The brown-headed cowbirds have returned to Massachusetts, in this case from Florida, Baja, and Mexico. I photographed the one shown as Figure 1, a male, on the grounds of the Visitors’ Center at the Assabet River Wildlife refuge. Here is a bird that has benefited from human building. They were once confined to the grasslands of the Midwest, but as forests were cleared for human building and agriculture, they have surged in number. They are famous for their “odd” approach to reproduction. All of their reproductive energy is concentrated on egg production – perhaps as many as three dozen a summer. These they lay in the nests of other birds to be reared by foster parents, often to the detriment of their foster siblings. This, I believe, explains the origin of the genus name as a probable modification of Greek molobros meaning “greedy fellow.”

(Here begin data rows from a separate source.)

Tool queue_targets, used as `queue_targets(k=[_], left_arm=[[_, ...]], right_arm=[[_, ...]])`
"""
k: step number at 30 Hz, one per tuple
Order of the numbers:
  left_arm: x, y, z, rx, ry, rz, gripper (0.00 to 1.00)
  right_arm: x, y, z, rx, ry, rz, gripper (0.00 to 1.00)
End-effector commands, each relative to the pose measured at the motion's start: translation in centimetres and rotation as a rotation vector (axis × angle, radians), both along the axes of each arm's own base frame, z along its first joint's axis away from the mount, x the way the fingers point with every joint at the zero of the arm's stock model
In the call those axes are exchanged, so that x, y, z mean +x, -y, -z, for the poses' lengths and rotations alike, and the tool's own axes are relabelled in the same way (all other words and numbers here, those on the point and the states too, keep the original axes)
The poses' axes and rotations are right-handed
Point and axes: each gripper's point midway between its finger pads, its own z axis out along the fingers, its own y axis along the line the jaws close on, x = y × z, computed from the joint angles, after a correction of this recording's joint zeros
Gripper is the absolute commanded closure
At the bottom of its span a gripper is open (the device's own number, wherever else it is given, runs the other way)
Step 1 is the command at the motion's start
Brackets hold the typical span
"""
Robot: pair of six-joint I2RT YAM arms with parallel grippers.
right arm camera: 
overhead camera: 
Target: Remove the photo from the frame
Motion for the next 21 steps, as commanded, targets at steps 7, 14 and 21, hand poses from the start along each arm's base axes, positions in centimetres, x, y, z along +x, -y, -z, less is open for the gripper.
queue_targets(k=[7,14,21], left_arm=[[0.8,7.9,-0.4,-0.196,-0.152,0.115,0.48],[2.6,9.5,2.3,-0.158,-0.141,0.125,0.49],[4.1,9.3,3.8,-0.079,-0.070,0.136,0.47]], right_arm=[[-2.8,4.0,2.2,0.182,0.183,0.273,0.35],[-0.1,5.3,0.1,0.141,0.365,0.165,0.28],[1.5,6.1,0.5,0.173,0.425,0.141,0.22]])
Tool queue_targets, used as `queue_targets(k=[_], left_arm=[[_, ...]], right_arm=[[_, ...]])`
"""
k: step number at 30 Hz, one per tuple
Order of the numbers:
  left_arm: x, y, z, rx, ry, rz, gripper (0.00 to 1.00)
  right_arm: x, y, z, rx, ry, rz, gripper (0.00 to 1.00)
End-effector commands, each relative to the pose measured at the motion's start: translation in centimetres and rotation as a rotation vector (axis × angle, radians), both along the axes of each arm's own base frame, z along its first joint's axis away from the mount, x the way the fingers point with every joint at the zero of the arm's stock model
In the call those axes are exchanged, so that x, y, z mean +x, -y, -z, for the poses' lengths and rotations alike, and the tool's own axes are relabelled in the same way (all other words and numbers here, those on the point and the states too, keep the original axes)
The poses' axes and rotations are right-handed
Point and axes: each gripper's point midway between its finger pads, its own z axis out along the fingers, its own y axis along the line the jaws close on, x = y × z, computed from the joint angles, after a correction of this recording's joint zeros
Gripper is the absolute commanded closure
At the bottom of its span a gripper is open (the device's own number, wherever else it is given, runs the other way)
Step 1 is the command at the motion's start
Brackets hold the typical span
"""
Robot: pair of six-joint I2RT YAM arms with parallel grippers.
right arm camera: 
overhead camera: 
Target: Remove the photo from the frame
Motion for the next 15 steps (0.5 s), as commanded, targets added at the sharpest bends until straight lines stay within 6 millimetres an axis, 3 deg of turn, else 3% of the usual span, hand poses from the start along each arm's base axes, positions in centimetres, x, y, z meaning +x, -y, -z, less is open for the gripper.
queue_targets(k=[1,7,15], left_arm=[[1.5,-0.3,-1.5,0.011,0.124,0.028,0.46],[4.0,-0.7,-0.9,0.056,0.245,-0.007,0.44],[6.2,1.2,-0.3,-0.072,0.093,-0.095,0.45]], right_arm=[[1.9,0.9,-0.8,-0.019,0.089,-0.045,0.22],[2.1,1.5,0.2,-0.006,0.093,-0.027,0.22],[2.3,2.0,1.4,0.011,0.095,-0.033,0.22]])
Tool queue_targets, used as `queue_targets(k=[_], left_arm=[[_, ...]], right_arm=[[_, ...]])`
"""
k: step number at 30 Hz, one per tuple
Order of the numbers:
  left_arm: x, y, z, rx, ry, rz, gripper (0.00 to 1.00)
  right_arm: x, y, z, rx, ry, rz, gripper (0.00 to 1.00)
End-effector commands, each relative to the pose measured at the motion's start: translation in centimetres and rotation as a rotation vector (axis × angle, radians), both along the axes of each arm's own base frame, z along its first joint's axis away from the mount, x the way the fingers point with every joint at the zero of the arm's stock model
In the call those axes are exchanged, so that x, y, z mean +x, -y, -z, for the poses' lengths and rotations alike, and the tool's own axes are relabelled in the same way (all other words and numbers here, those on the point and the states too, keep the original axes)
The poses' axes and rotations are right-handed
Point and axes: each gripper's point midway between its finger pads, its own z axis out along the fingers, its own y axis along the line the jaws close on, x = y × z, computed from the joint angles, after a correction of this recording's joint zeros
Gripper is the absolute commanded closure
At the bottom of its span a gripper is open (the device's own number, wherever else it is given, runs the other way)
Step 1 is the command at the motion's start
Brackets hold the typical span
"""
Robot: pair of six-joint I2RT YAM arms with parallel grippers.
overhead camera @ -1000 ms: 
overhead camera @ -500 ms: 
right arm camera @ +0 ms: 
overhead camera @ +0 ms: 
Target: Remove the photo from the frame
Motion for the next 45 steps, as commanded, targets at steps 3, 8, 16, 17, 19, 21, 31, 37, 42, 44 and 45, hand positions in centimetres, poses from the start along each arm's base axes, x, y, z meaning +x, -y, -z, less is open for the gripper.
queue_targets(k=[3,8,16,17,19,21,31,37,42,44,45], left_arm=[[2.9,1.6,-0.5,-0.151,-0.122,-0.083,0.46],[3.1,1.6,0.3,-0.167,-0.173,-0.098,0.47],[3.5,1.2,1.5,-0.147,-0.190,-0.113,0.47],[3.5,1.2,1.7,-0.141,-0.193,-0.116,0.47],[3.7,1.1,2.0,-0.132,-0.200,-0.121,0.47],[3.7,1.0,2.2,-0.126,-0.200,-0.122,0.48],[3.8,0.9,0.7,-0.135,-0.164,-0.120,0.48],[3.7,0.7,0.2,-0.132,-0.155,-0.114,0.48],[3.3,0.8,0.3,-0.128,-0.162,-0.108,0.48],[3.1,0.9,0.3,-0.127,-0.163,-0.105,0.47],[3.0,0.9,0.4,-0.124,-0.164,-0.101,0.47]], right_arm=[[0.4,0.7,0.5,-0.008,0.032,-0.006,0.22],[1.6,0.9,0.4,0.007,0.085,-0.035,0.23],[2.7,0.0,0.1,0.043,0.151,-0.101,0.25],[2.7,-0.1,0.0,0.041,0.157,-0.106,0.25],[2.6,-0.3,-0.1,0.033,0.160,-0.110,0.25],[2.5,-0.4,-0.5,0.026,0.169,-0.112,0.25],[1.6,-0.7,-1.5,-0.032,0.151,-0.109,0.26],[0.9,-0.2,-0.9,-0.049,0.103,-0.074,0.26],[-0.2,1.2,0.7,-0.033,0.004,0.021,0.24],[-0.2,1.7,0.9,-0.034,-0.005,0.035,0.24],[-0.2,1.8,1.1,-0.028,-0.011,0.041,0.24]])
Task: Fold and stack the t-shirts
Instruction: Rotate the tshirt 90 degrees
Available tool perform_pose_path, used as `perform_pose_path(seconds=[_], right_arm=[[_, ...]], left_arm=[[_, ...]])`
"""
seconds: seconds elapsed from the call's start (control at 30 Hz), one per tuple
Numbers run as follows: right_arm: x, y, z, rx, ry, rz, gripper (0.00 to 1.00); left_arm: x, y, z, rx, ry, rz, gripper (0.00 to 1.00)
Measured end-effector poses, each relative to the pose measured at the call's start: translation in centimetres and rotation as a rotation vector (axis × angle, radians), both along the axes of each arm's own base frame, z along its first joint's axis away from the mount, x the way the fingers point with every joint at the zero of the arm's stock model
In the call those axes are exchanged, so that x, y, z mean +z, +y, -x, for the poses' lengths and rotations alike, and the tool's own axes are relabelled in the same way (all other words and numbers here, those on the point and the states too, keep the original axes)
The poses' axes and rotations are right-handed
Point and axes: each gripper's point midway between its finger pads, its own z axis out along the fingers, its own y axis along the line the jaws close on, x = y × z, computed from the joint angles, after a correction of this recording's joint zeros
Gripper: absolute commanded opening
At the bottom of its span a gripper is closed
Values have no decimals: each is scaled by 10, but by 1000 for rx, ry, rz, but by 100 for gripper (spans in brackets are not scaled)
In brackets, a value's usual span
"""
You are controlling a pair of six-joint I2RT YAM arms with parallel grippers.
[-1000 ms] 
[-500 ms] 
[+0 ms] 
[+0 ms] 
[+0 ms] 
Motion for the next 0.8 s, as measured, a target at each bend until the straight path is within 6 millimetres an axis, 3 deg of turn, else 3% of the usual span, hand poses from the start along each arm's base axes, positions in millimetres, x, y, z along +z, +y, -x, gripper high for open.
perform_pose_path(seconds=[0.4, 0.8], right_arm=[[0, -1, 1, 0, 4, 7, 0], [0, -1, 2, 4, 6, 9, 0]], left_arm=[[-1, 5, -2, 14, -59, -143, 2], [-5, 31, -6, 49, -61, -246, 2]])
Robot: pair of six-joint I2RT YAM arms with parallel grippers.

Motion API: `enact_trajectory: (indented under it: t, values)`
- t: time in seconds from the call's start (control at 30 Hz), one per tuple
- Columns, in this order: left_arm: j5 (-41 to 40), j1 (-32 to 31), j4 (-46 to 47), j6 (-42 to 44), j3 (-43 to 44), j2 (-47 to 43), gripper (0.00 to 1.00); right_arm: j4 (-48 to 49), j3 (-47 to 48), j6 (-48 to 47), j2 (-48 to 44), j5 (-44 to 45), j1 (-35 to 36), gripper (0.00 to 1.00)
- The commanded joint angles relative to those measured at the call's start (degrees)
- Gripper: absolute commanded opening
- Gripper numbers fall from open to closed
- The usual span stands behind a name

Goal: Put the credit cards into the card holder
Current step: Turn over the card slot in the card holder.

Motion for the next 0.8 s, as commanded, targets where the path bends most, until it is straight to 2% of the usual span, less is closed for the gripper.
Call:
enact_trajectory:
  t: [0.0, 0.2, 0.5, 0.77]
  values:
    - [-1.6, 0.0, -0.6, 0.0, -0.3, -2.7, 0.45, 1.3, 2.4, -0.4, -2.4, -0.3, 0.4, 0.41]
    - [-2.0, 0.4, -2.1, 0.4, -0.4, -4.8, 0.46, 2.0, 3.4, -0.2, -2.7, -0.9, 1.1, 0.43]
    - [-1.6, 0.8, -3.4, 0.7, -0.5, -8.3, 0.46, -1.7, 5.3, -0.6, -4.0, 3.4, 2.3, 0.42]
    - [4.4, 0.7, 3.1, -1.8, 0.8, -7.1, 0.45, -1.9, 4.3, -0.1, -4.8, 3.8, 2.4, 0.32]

I continue to experiment with my big zoom hand-held with image stabilization. Still I am quite clumsey with it. Here I went up to 350 mm and got reasonable sharpness. The fun of bird photography for me continues to be the challenge. I saw several species of birds on the crisp windy morning: Tree Swallows, Chickadees, a Great Blue Heron, a Cooper’s hawk, Canadian Geese, Mallards, Common Mergansers, Robins, Blue Jays, and these Brown-headed Cowbirds. Of the photographs that I took this was the one that I was most pleased with.
Canon T2i with EF100-400mm f/4.5-5.6L IS USM at 350 mm, ISO 1600, Aperture Priority AE mode 1/4000th sec at f/7.1 with no exposure compensation.